◆ YOUR OBJECTIVE: When a line below contains the word "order", copy that line.

BEGIN ENTRIES PROVIDED

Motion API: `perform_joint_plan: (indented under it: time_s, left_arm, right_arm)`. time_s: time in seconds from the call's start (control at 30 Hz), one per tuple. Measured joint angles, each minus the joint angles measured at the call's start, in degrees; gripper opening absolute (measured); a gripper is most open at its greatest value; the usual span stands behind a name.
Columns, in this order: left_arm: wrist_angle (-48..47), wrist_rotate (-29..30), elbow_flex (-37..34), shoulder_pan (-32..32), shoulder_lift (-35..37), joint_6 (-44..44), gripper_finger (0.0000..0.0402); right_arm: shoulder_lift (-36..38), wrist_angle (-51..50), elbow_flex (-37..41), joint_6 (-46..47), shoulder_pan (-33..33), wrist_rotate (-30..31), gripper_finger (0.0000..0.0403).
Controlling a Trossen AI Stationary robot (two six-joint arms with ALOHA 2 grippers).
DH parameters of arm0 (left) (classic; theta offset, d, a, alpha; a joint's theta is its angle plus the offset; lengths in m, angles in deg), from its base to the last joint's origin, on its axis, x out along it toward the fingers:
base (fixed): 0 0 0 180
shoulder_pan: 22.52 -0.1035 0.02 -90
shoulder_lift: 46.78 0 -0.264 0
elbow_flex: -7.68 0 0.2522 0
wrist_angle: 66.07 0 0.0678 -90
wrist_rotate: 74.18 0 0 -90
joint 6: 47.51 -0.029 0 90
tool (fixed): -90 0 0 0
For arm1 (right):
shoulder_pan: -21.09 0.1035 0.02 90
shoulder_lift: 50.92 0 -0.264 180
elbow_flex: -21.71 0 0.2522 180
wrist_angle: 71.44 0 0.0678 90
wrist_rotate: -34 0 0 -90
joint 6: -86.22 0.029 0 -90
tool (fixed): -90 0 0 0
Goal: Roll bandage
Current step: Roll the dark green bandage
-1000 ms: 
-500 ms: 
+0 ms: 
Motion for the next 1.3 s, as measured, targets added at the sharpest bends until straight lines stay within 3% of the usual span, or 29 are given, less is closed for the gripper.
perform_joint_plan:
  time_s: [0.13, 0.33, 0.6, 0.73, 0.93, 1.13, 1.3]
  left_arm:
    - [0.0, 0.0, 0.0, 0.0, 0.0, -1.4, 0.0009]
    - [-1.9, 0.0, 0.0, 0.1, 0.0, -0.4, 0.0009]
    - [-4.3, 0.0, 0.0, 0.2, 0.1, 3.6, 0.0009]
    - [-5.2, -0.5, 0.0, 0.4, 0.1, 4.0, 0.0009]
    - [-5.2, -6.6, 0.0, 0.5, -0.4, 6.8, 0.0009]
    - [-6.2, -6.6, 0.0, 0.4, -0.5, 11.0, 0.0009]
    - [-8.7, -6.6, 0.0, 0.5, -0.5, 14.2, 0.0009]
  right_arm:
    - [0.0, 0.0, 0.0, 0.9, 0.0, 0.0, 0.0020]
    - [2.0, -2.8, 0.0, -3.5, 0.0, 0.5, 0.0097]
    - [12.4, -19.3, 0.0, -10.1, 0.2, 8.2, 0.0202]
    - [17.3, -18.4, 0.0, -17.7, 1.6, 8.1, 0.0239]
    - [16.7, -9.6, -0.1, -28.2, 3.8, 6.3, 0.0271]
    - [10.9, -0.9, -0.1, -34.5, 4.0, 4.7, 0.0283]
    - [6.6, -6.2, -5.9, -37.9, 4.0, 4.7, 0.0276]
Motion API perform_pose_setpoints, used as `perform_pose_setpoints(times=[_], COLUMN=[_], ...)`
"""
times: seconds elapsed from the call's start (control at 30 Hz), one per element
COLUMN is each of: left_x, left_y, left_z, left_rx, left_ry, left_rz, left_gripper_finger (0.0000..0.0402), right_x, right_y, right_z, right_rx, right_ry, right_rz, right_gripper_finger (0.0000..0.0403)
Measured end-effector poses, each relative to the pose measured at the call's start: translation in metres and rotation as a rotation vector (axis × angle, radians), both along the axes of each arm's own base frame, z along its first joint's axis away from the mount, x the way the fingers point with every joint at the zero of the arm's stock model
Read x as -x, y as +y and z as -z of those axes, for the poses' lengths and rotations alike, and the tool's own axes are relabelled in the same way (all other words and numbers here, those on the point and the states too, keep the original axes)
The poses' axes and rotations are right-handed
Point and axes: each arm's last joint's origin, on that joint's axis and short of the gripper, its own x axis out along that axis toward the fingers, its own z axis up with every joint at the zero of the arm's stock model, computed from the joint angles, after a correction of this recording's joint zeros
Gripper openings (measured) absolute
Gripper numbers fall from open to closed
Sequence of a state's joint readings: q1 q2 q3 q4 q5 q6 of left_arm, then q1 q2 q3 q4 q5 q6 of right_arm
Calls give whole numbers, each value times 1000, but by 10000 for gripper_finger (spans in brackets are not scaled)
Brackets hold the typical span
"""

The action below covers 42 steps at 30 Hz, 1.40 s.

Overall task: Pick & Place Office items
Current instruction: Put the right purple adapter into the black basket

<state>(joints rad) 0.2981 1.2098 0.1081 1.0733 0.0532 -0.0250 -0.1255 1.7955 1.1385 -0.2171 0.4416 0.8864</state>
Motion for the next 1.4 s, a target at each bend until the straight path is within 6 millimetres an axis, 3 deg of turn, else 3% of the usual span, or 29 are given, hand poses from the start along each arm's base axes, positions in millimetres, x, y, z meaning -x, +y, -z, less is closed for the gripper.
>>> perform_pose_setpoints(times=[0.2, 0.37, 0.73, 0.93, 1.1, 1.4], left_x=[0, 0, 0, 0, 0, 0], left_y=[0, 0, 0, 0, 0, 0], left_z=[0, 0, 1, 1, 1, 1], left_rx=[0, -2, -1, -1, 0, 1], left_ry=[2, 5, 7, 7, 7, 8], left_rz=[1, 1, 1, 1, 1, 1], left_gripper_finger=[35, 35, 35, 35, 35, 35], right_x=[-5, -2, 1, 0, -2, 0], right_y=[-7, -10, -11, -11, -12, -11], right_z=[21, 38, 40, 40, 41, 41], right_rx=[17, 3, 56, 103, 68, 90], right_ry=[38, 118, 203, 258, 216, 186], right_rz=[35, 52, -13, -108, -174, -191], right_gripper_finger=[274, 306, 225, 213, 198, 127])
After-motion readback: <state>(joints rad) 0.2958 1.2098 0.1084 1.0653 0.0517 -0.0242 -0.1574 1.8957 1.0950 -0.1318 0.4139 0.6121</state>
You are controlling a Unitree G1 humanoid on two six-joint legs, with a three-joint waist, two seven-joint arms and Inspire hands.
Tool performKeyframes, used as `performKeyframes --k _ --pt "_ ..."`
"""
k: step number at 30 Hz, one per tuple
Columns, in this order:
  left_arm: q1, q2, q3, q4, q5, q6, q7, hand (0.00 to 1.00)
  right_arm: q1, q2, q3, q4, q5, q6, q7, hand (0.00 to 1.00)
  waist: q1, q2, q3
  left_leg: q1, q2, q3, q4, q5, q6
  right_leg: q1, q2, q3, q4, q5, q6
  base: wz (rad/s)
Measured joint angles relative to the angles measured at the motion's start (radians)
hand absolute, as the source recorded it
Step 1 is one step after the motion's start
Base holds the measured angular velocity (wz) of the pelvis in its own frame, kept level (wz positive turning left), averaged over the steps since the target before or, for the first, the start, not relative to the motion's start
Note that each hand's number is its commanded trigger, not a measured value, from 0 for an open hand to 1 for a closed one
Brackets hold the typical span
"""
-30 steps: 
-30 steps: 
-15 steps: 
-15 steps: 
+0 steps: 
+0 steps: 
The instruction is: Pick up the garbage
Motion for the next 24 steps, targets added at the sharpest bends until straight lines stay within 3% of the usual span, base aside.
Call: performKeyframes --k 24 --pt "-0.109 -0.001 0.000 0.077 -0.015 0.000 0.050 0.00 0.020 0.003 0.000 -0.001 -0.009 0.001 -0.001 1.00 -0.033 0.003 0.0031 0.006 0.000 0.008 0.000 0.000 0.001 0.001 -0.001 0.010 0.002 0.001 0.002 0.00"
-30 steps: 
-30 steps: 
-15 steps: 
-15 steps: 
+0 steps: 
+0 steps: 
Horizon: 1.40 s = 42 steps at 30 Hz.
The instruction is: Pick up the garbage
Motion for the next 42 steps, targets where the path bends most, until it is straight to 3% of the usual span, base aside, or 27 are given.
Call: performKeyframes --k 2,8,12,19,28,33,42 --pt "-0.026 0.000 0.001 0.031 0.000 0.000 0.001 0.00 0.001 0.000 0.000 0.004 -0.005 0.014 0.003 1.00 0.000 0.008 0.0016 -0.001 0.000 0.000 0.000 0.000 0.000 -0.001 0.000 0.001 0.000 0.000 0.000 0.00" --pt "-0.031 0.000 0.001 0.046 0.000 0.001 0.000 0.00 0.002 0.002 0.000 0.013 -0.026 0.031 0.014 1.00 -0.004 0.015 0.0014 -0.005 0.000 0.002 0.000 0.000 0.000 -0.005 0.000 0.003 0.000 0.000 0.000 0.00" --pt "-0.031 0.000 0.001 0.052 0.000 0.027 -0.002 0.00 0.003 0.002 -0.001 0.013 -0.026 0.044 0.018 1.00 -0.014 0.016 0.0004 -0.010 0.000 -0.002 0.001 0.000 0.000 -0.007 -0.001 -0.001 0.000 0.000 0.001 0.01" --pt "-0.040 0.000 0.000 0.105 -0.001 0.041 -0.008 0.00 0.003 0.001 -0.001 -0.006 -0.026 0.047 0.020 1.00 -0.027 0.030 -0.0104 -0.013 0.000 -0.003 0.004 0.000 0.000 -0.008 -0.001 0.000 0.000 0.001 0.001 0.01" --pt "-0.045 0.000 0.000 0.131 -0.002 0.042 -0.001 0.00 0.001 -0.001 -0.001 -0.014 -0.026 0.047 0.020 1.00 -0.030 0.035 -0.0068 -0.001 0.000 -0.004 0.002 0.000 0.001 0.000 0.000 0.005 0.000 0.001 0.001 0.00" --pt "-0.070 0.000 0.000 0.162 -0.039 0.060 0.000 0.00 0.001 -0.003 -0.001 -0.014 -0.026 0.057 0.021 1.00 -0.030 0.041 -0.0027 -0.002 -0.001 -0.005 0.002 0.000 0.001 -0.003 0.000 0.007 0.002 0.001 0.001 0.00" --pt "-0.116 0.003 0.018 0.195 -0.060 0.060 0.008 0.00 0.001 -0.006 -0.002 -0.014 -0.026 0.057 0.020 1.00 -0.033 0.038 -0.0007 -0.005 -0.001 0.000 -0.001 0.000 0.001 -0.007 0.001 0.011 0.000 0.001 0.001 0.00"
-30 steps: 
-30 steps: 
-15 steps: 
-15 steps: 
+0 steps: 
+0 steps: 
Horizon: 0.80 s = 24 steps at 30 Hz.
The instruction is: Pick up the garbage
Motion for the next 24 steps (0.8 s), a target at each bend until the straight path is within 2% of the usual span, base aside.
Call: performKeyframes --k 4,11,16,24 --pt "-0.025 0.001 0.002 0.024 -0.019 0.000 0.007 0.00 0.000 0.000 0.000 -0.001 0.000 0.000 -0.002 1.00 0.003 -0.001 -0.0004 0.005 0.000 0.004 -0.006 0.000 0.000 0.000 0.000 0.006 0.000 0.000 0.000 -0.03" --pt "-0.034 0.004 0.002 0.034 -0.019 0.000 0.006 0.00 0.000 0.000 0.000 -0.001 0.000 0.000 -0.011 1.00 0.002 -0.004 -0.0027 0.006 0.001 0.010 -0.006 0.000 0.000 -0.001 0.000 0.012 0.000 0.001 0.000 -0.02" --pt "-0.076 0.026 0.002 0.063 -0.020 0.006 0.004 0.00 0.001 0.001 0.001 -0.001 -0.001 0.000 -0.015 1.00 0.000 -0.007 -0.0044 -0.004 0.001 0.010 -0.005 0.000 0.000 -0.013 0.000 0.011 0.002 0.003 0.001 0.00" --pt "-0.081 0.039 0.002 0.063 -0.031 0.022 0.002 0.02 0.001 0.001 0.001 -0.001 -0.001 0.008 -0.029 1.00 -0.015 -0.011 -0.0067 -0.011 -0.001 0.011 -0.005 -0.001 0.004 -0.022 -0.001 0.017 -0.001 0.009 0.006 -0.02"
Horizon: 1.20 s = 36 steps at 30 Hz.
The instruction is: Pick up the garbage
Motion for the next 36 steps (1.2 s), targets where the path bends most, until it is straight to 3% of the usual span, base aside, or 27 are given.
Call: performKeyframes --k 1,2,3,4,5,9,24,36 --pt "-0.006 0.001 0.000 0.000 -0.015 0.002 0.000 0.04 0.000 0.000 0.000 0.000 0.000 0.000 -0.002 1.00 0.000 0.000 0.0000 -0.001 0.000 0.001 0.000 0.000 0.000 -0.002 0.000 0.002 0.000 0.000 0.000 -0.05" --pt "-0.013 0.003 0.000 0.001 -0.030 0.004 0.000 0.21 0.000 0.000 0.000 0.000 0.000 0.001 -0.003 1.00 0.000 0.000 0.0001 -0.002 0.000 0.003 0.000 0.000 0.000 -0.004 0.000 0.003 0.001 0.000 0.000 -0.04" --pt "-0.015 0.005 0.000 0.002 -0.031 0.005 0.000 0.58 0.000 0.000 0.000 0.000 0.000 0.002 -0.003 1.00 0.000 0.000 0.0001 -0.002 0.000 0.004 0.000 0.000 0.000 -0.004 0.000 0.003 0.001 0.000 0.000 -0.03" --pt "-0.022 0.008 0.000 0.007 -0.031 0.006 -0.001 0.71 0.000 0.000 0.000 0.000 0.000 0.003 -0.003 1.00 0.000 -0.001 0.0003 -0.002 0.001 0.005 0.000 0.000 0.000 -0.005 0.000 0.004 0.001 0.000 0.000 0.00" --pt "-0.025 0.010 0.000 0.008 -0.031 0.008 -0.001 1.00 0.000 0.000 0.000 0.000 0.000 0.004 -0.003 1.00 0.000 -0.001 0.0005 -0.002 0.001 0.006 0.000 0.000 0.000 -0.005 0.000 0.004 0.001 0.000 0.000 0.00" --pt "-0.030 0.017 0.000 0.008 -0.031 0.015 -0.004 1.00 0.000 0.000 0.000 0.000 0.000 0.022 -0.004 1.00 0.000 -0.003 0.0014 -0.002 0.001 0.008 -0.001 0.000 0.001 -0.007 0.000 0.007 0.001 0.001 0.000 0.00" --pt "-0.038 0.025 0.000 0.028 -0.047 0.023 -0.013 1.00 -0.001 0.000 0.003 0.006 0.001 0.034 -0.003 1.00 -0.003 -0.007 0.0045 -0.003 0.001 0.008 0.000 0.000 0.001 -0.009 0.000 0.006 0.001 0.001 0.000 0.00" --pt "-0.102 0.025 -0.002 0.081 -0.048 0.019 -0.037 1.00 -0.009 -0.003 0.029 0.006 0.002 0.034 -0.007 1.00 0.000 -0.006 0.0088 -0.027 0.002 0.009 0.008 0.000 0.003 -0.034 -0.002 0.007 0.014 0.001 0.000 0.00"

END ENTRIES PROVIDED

◆ YOUR SOLUTION:
Columns, in this order: left_arm: wrist_angle (-48..47), wrist_rotate (-29..30), elbow_flex (-37..34), shoulder_pan (-32..32), shoulder_lift (-35..37), joint_6 (-44..44), gripper_finger (0.0000..0.0402); right_arm: shoulder_lift (-36..38), wrist_angle (-51..50), elbow_flex (-37..41), joint_6 (-46..47), shoulder_pan (-33..33), wrist_rotate (-30..31), gripper_finger (0.0000..0.0403).
Columns, in this order:

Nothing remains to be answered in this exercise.